Tais objetivos são guiados por questões norteadoras, que definimos como: a) Quais
são as diferentes formas de suposição no discurso? b) Como cada ocorrência particular de
suposição se organiza? c) Qual é a instrução ou conjunto de instruções que dá conta de cada
uso de suposição? d) Que elementos são determinantes para que a suposição permita ser
expressa em formas de argumentar?
Metodologia
A busca por resultados iniciará com um estudo teórico aprofundado sobre o tema da
suposição em bibliografias que tenham como fundamento teórico a Teoria da Argumentação
na Língua.
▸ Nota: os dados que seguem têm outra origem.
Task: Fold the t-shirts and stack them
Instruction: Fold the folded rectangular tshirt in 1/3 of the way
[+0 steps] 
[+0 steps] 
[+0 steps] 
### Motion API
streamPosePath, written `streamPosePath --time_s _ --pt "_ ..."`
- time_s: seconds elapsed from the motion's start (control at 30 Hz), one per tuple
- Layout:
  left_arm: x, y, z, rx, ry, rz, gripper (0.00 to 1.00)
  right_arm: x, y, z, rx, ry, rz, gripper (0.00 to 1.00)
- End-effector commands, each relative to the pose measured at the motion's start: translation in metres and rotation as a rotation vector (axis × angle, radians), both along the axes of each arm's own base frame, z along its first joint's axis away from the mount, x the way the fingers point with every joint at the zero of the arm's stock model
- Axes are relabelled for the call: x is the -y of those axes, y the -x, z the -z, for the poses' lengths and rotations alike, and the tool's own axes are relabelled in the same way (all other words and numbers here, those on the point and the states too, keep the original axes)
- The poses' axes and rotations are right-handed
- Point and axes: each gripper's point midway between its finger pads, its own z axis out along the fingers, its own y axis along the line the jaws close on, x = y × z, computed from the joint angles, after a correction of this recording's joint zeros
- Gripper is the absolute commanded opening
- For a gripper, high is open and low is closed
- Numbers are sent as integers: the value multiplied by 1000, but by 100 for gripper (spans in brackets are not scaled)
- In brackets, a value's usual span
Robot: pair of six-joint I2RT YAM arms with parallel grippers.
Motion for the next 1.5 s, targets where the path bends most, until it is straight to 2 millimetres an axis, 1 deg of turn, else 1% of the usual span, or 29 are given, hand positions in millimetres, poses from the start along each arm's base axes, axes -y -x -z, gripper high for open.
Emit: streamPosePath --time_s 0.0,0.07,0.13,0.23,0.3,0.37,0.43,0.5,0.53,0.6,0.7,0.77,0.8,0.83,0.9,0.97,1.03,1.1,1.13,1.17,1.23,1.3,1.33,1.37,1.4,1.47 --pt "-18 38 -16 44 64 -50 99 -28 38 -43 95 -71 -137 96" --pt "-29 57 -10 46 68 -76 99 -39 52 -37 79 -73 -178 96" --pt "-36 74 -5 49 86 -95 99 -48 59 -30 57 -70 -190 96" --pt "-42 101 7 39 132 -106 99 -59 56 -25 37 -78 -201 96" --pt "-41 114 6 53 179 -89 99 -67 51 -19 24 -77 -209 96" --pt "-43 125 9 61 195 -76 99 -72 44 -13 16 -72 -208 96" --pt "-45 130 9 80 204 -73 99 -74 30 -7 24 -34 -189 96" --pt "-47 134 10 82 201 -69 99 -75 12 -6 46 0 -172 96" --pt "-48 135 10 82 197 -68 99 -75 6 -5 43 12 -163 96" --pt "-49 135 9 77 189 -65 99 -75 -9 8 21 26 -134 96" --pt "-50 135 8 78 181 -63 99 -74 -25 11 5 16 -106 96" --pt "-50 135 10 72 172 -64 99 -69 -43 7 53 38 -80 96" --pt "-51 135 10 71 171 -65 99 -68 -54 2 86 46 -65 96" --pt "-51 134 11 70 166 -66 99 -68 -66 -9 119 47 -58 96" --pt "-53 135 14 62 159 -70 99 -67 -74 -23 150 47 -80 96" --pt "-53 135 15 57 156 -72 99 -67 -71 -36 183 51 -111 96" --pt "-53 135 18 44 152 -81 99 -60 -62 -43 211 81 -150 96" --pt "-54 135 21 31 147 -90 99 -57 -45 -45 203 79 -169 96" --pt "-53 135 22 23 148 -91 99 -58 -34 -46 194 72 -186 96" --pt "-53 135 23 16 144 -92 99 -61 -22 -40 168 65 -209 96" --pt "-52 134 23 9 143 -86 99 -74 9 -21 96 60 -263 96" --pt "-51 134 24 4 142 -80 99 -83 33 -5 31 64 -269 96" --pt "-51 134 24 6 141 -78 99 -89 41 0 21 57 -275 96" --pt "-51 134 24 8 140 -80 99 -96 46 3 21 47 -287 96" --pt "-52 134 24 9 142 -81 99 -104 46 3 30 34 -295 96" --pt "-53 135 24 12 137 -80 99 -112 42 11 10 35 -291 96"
Após essa etapa, serão analisados textos nos quais haja a presença do fenômeno
linguístico em análise. A partir da observação de diferentes comportamentos do objeto de
estudo da tese, será formulada a instrução – elemento teórico criado pelo linguista que
explica os diferentes uso de determinado fenômeno linguístico. A idéia de desenvolvimento
da tese não conta com um capítulo de análises, mas com um capítulo no qual será
demonstrada a formulação da instrução, com a aplicação em exemplos.
Resultados
O trabalho ainda não apresenta resultados, pois encontra-se no início de seu
desenvolvimento.
Algumas Referências
CAREL, Marion; DUCROT, Oswald. La Semántica Argumentativa: una introducción a la teoría de los
bloques semánticos. Buenos Aires: Colihue, 2005
CAREL, Marion; DUCROT, Oswald. Descrição argumentativa e descrição polifônica: o caso da negação.
Letras de Hoje, v. 43, n. 1, p. 19-26, 2008.
DUCROT, Oswald. Princípios de Semântica Lingüística (dizer e não dizer). São Paulo: Cultrix, 1977.
DUCROT, Oswald. O dizer e o dito. Campinas: Pontes, 1987.